Next, Dynamic Grounding allows companies to customize prompts to set their business needs in several ways, including: (1) referencing CRM fields using Merge Fields that are replaced with actual data when the prompt runs, (2) using complex logic in a prompt by pulling in data with Flow, (3) making callouts to grab data from external data sources with API Calls, and (4) using Copilot Search to search for structured and unstructured data that is vectorized, allowing users to use only relevant data that should be used in a prompt to avoid overcrowding.

After grounding the prompt, Data Masking can be accomplished in 2 ways so that the LLM can still understand context about the data.

Pattern-Based Masking uses a combination of Regular Expression matching which replaces sensitive data (Names, Emails, Phone Numbers) with data generated using a defined pattern. An admin also can determine which PII entries can be masked in an Org.

Field-Based Masking is used to mask based on metadata, honoring existing data sensitivity levels, compliance categories, and Shield-encrypted fields. An admin can also configure what information can be masked in an Org, such as PII, HIPAA, GDPR, or PCI.

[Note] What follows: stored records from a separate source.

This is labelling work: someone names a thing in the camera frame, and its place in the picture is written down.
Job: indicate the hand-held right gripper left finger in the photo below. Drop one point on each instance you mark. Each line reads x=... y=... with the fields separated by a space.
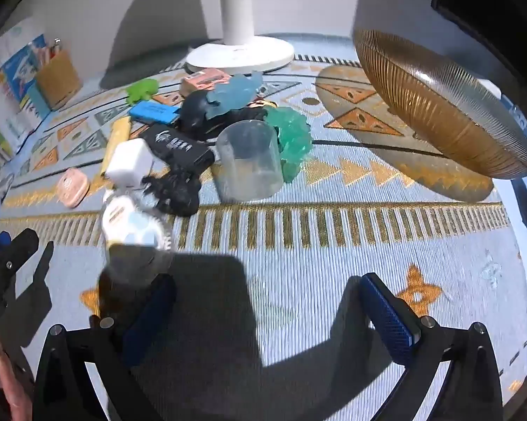
x=153 y=315

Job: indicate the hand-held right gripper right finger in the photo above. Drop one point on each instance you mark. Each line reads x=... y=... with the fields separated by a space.
x=388 y=315

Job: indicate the black lighter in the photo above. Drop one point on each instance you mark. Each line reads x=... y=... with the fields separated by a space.
x=175 y=147

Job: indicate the green translucent toy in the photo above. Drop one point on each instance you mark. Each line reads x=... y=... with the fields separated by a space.
x=294 y=140

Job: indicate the black toy figure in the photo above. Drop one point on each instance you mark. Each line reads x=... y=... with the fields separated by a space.
x=202 y=116

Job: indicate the round woven basket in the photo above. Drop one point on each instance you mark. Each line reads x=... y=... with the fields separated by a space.
x=443 y=109

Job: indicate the pink printed box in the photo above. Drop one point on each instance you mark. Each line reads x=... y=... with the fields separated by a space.
x=204 y=82

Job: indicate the person's left hand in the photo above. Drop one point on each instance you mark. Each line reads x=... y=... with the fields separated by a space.
x=6 y=381

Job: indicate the small pink case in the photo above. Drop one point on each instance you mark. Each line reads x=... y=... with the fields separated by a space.
x=71 y=188

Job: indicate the blue patterned tablecloth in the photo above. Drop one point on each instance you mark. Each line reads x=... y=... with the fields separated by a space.
x=333 y=250

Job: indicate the white charger cube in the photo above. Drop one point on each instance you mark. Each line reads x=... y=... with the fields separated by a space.
x=127 y=161

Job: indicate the yellow lighter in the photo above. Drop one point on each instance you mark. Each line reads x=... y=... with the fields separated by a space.
x=116 y=147

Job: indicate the colourful printed box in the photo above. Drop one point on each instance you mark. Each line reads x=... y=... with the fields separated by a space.
x=19 y=74

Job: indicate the brown pen holder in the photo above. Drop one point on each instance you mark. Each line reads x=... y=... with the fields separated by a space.
x=57 y=81

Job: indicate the blue lighter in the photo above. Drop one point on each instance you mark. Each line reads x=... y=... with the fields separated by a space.
x=153 y=113

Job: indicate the bunch of coloured pens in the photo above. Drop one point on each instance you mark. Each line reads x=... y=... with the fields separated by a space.
x=56 y=48

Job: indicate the blue translucent toy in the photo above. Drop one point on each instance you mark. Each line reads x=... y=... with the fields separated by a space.
x=235 y=94

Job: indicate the blue box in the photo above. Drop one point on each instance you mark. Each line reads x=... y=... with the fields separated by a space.
x=518 y=118

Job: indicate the white desk lamp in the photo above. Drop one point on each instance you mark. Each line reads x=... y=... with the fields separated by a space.
x=239 y=48

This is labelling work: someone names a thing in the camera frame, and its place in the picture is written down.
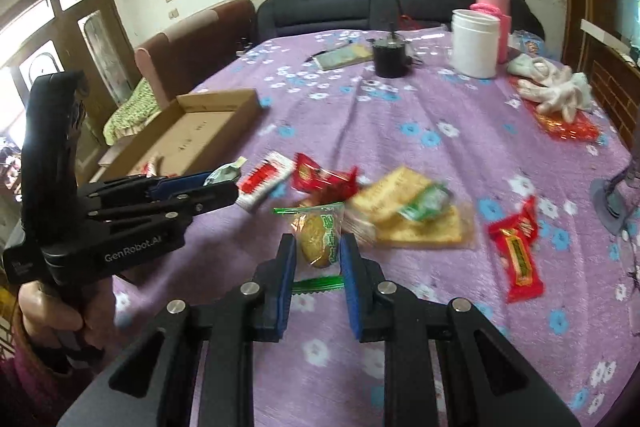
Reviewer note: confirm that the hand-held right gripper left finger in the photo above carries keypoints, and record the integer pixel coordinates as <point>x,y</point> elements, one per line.
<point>286,287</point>

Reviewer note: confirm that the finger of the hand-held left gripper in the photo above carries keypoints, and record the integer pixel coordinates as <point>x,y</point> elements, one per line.
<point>175,187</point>
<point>210,199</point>

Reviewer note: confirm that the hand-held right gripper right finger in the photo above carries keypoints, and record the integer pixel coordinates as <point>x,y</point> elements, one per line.
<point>351,292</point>

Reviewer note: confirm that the green white snack packet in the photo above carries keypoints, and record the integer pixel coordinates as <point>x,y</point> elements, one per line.
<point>225,172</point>

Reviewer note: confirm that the small red candy packet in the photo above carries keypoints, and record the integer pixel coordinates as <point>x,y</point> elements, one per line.
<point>149,168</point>

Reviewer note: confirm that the white red snack packet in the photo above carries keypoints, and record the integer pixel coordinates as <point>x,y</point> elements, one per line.
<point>262,179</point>

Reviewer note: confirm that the green-wrapped round cookie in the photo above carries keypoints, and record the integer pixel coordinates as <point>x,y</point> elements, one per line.
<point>315,232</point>

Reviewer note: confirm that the shallow cardboard box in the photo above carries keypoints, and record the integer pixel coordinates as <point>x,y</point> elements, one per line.
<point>200,127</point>

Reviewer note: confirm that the red yellow candy bar packet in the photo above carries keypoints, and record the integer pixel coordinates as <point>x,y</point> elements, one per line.
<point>517,257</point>

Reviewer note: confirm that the person's left forearm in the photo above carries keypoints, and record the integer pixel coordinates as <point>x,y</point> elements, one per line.
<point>35,382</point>

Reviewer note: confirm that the person's left hand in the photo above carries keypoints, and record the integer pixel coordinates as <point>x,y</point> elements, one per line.
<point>45,307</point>

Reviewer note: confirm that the green patterned blanket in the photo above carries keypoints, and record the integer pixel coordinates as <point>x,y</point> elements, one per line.
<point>132,112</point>

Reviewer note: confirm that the brown armchair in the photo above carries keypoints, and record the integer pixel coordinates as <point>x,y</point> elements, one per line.
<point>200,42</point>

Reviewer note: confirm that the wooden glass door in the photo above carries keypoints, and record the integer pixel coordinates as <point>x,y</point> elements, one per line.
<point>65,47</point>

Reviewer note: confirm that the yellow green notebook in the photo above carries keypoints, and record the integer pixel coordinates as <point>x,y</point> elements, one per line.
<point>345,55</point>

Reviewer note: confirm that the black sofa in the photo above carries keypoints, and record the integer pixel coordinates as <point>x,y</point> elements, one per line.
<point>325,9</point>

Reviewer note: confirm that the black pen holder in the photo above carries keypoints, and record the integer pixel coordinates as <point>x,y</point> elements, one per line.
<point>390,57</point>

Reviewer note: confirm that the red bag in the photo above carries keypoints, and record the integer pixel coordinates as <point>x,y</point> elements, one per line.
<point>410,22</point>

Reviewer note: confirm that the red shiny packet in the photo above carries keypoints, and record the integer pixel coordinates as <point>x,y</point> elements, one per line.
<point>565,127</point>

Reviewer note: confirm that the phone stand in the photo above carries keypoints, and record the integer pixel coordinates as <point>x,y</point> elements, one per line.
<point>607,202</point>

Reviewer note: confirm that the white plastic jar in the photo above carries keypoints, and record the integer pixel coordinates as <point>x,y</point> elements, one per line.
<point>475,47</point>

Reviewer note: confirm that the white gloves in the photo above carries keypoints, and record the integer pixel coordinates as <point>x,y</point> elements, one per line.
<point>555,92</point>

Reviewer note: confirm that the blue printed packet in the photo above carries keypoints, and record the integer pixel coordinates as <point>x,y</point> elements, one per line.
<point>527,44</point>

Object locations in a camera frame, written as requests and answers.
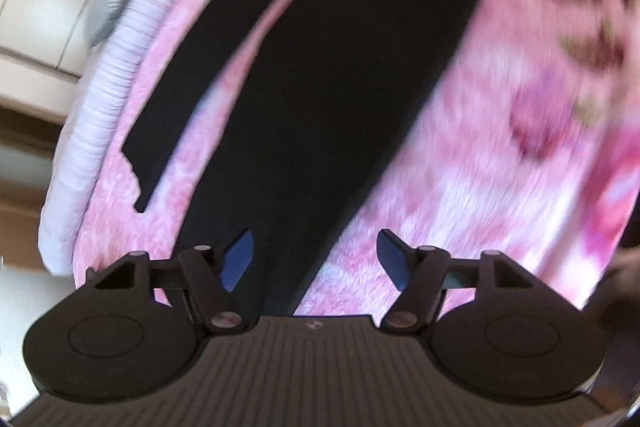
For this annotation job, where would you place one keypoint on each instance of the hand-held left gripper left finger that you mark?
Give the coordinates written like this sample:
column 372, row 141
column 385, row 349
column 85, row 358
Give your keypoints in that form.
column 237, row 259

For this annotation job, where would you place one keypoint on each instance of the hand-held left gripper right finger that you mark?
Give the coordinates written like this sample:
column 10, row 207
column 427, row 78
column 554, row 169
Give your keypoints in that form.
column 392, row 259

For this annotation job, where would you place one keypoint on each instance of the black pants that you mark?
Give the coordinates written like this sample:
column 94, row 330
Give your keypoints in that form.
column 320, row 57

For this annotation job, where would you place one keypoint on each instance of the pink fluffy blanket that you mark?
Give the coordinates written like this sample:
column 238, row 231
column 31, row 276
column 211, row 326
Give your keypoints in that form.
column 475, row 167

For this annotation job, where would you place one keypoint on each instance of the white rolled quilt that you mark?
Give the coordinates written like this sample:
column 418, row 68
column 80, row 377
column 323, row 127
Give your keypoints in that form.
column 100, row 117

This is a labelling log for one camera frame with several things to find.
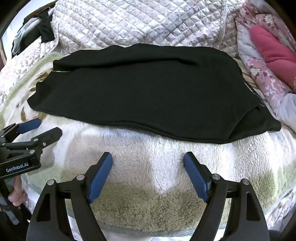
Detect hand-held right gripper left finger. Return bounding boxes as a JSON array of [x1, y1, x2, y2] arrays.
[[26, 152, 113, 241]]

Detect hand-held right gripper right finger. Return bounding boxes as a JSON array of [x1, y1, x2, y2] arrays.
[[183, 152, 270, 241]]

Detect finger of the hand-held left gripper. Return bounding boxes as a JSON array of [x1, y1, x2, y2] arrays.
[[0, 118, 42, 146], [0, 127, 63, 161]]

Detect black pants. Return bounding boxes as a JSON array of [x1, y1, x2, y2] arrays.
[[27, 43, 282, 144]]

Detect person's left hand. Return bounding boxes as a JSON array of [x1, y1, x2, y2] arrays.
[[8, 177, 27, 205]]

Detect floral fleece blanket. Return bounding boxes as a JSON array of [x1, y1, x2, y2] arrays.
[[0, 51, 296, 238]]

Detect black hanging garment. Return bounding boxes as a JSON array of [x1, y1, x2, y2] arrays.
[[36, 10, 56, 43]]

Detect pink floral comforter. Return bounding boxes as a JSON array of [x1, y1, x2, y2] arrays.
[[235, 0, 296, 133]]

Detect white quilted bedspread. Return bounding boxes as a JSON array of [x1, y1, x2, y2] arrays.
[[0, 0, 241, 109]]

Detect pink cloth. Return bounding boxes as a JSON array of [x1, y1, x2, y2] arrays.
[[250, 24, 296, 91]]

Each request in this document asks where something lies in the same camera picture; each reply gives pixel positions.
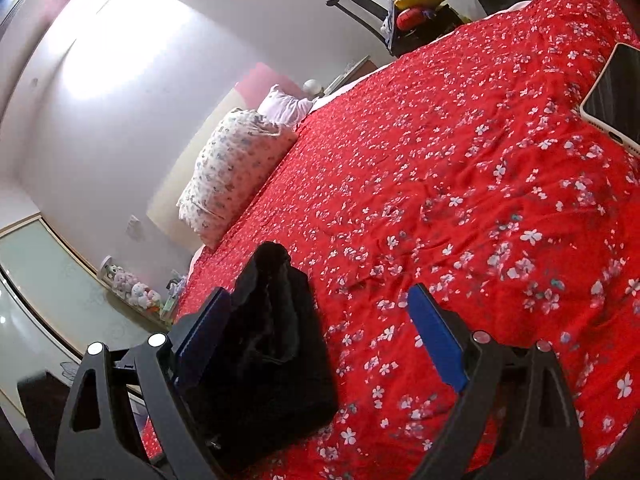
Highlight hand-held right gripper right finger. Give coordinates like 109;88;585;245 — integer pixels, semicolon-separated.
406;283;587;480

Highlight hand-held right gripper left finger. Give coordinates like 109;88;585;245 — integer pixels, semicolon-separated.
54;287;232;480

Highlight black pants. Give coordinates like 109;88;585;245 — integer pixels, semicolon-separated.
172;241;341;476

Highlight stack of plush toys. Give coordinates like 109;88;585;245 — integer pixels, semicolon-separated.
100;255;166;318

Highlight red floral bedspread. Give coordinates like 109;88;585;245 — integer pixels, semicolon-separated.
140;0;640;480

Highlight floral print pillow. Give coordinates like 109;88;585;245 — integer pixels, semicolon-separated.
176;107;299;250

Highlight light pink pillow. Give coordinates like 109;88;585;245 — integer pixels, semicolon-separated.
257;85;317;128

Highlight pink cushion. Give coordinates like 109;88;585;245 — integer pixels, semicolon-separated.
235;62;296;106

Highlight light wooden nightstand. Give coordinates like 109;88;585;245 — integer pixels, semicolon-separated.
324;55;379;97

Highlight white smartphone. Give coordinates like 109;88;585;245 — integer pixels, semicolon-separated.
580;42;640;158

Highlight red bag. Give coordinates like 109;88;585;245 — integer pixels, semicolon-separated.
396;7;427;32

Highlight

Furthermore, an admin can also allow authorized users to override data masking at Prompt Template and Model level.

Salesforce also has also a 3-pronged approach to Prompt Defense by limiting context windows to maintain model coherence, blocking malicious prompts, and providing instructions to the LLM to return an appropriate response if it experiences an error or is unsure of the validity of a response.

Finally, Salesforce has applied an additional security layer called Zero-Data Retention with 3rd party LLMs that ensures no data can be used for model training or product improvements, no data can be retained outside of Salesforce, and no human will look at the data sent to the Model. Moreover, companies can audit and verify that no data is being retained.

The Response Flow

Once the prompt has been sent and a response has been received, the response Demasks the sensitive data. Next, the response is evaluated for Toxicity using a specialized model based that is optimized for handling multiple labels, i.e. if a response was labeled as both “hateful” and “offensive”, and is also scored for safety.

Companies can then access Audit Trail in Data Cloud which stores a comprehensive log of all prompts, responses, and feedback to see how well prompts and responses are working, and feedback users have provided. As a final step, Salesforce has a Red Team that is focused on revealing model limitations and training away from harmful outputs.

Future State

Salesforce has invested heavily in ensuring that they are the AI CRM of the future. Copilot has several generic use cases, but it will specifically shine when industries take the lead in exploiting its capabilities. There is a lot of apprehension about using these technologies, but Salesforce is making positive strides to ensure that the existing trust gap closes, albeit not at the same speed as the current pace of innovation.

If you are interested in learning more about how we are helping our clients with their AI strategy, please reach out to me at eric.ryan@zs.com.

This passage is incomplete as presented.